So, I joined the GPSDO bandwagon.... 

There exist multiple designs, with various ways to implement closed-loop control - from simple jellybean logic gates, through microcontrollers (Arduino, STM32, ARM MCU, etc.), and various FPGA/CLPD implementation for sub 1ns accuracy. 

I started with the James R Miller's EXOR phase detector based approach as I already had 10kHz reference source. It was obvious to follow that route, and add some NMEA monitor to just indicate what is the quality of the reference signal. Just throw some jelly beans 74' with 1/1000 divider, some extra analogue circuitry to filter out the feedback control signal. The phase detector that I initially planned to use was either an EXOR that fixes a phase difference of 90 degrees between reference and VCO derived 10kHz, or bang-bang phase detector that can hold both signals in sync. The choice of 4046 was obvious as it offers an alternative and phase detector can be selected with just a jumper in a prototype board.

but...

Once the GPS fix status indicator (with SPI LCD) was ready I realized that the msp430g2553 which I employed for that task, had free counters (timers) that might be used for something useful. Such as produce a nice metric for lock quality indicator, etc. I connected them to the 10kHz reference signal as well as to the VCO divided 10kHz, and compared them. With the capture sampling frequency of DCO over-clocked to 20MHz the resolution of half period of 10MHz signal can be reached. I do realize that the internal DCO oscillator has a very low stability, but since both, reference and generator signal are compared against the very same decimation clock, the error cancels out (on that later). Timer1 has three (or two - depending on how crippled you treat the CCR0 one) capture/comparator modules that can be used to capture flanks of two independent signals.

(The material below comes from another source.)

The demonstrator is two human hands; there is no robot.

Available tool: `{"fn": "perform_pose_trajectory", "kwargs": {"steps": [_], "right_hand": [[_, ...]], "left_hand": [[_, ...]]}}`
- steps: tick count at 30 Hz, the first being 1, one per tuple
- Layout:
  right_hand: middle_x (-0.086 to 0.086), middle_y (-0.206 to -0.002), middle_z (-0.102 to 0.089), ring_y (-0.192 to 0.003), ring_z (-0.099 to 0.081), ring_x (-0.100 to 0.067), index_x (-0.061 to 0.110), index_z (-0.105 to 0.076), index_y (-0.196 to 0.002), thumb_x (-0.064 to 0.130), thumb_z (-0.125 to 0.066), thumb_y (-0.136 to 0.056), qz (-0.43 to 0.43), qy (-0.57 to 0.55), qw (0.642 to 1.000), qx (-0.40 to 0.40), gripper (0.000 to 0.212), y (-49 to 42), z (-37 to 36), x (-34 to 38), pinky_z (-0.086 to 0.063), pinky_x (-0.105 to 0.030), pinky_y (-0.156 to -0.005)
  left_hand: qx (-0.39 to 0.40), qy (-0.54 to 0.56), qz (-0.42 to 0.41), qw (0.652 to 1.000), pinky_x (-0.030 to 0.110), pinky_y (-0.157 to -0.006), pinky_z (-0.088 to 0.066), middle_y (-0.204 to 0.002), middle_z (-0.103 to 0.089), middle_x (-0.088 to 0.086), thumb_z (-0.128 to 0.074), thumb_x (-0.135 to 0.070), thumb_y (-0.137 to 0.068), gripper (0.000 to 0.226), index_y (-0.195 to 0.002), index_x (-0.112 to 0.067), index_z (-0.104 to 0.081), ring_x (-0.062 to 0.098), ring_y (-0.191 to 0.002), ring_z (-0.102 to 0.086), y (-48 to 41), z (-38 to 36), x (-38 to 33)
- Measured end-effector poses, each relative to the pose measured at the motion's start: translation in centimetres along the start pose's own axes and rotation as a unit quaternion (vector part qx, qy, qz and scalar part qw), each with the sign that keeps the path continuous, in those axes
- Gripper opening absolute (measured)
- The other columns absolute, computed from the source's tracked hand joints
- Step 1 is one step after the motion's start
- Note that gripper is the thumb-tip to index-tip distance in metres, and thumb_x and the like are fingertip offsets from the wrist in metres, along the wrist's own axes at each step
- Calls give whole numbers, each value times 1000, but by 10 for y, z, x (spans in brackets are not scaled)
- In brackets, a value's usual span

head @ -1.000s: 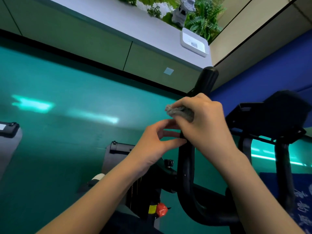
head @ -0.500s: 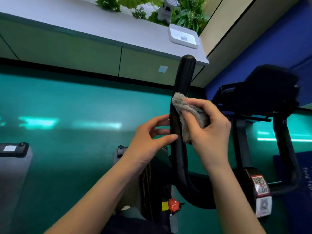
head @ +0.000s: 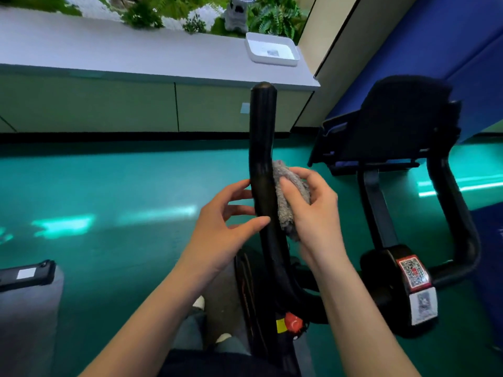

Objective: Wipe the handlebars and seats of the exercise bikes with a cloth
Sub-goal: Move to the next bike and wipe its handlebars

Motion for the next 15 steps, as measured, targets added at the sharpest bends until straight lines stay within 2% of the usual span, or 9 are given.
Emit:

Table 13 from (https://www.ti.com/lit/ds/symlink/msp430g2553.pdf

Both modules (CCR1 and CCR2) produce interrupts, and their handlers can help measure mutual phase difference between said flanks.

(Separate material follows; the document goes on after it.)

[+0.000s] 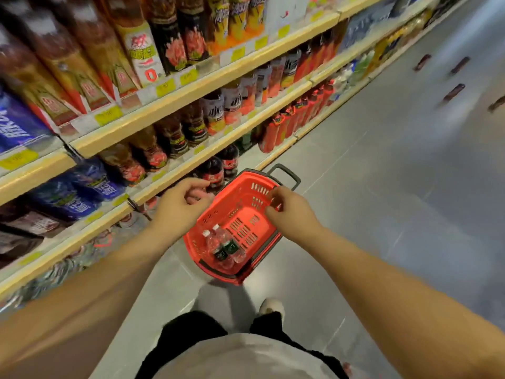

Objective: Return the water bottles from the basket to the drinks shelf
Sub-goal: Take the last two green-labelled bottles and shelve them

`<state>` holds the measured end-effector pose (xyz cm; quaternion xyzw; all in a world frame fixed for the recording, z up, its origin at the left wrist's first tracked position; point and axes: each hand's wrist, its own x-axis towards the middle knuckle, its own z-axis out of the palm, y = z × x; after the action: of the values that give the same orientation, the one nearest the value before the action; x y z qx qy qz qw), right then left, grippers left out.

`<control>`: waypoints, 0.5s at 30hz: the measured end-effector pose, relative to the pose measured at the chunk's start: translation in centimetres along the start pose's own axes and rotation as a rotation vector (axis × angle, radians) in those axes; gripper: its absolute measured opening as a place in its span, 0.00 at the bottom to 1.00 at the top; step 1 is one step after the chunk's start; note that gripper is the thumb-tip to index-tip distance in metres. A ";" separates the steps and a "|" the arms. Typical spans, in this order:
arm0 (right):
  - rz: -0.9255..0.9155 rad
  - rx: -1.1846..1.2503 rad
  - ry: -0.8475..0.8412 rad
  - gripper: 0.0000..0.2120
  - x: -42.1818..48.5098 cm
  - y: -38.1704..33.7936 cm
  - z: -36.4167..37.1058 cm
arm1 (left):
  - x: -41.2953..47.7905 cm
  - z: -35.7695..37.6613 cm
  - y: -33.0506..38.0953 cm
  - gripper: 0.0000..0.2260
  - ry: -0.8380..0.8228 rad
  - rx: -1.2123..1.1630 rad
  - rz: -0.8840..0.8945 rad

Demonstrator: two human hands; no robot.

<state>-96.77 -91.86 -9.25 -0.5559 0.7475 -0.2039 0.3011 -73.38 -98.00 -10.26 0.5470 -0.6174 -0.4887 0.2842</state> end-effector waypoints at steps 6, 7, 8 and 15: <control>-0.102 0.001 -0.153 0.06 6.2 0.6 -1.4 | 2.4 1.2 -0.2 0.08 0.167 -0.064 -0.143; -0.110 -0.002 -0.171 0.07 7.2 0.6 -1.3 | 3.0 1.2 -0.3 0.08 0.188 -0.075 -0.155; -0.114 -0.005 -0.185 0.07 8.1 0.6 -1.2 | 3.6 1.3 -0.3 0.08 0.200 -0.076 -0.160; -0.158 -0.016 -0.287 0.06 13.7 0.5 -0.3 | 6.0 1.5 -0.3 0.05 0.286 0.022 -0.196</control>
<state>-100.04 -104.80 -12.43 -0.6387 0.6524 -0.1395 0.3834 -76.01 -103.23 -12.17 0.6718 -0.5197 -0.4244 0.3139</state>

The phase difference between rising edges of these two signals becomes the error function. Treat it as the input to a simple PID controller, and close the control loop with PWM generated signal to influence VCO generator. To generate it the third counter of the very same timer CCR0 is used - not through comparator output but with the use of ISR routine. Simple as that, but still accurately and jitter-free, as the priority of this ISR is the highest.

Table 5 from https://www.ti.com/lit/ds/symlink/msp430g2553.pdf

The PWM generated control signal filtered through low-pass filter.

With 20MHz SMCLK and 16 bit counter length, the PWM frequency is quite low, but still reasonable for RC op-amp based 1-order filter.

That would be it if I wanted to produce 10MHz only, but what else can a tiny 16-bit controller with just 512 bytes of memory can do?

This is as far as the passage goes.